WHAT TO WORK ON:
Reproduce precisely the lines of the listing below, starting with the line that contains "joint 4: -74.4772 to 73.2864" and stopping after the line that contains "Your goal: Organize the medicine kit"; include nothing else.
GIVEN DATA START
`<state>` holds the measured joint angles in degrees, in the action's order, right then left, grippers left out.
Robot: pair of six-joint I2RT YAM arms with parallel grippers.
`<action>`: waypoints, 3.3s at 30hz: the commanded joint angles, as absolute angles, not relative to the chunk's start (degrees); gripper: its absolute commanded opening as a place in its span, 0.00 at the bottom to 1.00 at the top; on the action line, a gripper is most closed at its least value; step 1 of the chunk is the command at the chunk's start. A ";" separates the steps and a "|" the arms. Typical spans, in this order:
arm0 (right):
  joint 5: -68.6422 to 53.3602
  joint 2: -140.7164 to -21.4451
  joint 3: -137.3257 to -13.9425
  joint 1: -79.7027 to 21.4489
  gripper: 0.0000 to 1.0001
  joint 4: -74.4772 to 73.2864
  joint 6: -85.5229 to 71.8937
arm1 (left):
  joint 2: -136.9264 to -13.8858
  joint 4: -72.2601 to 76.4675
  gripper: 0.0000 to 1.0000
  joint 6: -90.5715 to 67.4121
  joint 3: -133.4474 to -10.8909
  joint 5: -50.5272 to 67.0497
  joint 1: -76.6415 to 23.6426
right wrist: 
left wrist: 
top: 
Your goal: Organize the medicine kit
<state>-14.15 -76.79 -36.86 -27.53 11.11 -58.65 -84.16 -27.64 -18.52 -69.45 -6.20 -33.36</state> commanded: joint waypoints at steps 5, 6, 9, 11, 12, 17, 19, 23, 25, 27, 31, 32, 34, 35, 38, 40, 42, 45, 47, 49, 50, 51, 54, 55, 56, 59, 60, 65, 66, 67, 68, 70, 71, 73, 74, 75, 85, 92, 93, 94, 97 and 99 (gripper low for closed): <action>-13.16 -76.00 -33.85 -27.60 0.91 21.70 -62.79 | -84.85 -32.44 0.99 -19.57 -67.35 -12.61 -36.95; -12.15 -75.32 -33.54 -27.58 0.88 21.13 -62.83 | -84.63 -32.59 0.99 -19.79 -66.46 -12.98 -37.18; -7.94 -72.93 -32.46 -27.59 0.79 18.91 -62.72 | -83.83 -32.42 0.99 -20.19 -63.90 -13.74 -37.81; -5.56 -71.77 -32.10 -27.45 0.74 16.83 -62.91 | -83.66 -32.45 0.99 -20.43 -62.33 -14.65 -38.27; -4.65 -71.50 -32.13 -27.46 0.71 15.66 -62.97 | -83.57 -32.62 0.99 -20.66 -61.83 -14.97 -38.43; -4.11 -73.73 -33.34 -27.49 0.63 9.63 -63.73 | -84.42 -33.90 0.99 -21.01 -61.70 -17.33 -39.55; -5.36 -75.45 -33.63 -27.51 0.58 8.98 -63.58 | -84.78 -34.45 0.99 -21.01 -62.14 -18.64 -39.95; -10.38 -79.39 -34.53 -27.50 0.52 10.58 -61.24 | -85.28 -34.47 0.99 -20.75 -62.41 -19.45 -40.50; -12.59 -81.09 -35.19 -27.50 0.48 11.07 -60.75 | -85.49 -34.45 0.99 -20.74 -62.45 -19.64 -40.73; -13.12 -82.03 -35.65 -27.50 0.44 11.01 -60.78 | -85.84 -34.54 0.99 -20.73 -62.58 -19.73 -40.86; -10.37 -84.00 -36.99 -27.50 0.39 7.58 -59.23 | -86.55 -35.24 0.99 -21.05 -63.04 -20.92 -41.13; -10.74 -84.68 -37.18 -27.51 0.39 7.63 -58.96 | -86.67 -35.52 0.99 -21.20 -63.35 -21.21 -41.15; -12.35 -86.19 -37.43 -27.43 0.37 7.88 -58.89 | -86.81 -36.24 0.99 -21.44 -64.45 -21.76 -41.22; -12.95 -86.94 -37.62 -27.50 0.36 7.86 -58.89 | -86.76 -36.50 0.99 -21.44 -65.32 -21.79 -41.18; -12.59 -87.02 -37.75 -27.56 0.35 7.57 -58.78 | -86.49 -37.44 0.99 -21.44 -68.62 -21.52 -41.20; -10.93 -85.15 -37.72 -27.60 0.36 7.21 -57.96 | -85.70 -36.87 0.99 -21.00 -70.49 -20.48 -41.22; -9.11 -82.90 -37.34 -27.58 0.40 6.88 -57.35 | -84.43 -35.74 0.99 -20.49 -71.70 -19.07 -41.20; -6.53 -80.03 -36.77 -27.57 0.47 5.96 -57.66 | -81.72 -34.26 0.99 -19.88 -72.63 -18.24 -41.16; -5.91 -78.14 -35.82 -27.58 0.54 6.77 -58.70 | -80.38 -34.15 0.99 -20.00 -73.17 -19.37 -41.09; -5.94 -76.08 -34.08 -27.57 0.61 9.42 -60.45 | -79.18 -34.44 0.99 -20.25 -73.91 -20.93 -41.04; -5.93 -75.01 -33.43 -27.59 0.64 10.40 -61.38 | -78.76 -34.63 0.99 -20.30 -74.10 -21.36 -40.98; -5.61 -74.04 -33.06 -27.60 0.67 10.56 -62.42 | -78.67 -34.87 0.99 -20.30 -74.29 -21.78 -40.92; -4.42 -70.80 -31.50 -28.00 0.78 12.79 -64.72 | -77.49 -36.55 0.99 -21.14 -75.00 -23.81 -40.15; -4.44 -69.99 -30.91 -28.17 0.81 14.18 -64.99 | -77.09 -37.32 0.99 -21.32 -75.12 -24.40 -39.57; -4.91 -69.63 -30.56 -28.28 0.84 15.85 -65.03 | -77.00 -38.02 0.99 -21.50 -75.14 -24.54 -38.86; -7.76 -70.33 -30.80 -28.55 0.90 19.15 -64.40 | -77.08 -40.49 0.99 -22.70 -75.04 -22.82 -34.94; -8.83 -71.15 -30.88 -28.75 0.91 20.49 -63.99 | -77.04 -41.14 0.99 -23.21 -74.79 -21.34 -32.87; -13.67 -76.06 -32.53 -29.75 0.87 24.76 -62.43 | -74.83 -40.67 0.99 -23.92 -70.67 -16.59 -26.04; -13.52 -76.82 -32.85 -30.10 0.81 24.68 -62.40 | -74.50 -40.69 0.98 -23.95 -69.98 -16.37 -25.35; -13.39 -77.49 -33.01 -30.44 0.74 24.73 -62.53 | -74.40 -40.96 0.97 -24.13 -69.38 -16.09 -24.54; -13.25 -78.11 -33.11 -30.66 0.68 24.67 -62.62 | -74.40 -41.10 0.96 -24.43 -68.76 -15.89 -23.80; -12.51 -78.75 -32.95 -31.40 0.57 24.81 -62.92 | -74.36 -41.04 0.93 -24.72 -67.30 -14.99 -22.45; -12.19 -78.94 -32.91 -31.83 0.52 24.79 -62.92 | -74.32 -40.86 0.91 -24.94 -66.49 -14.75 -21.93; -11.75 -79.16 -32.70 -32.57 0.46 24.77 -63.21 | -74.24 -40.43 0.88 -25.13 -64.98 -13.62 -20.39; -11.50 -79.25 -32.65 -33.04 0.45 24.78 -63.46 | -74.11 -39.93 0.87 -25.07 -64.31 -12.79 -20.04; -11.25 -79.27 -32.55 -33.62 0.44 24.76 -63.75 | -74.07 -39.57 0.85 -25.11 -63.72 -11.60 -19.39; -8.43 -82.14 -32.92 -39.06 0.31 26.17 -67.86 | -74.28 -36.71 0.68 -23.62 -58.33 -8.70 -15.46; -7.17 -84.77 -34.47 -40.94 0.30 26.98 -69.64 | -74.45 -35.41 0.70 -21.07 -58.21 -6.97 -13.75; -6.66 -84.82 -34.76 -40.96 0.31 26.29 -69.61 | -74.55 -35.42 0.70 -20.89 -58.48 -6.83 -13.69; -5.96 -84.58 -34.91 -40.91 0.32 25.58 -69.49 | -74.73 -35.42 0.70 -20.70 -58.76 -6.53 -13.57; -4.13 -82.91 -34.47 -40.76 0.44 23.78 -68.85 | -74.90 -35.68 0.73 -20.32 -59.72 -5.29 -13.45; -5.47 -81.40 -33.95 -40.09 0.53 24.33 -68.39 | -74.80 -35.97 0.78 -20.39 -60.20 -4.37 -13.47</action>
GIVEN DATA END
RESULT OF THIS EXERCISE:
  joint 4: -74.4772 to 73.2864
  joint 6: -85.5229 to 71.8937
arm1 (left):
  joint 2: -136.9264 to -13.8858
  joint 4: -72.2601 to 76.4675
  gripper: 0.0000 to 1.0000
  joint 6: -90.5715 to 67.4121
  joint 3: -133.4474 to -10.8909
  joint 5: -50.5272 to 67.0497
  joint 1: -76.6415 to 23.6426
right wrist: 
left wrist: 
top: 
Your goal: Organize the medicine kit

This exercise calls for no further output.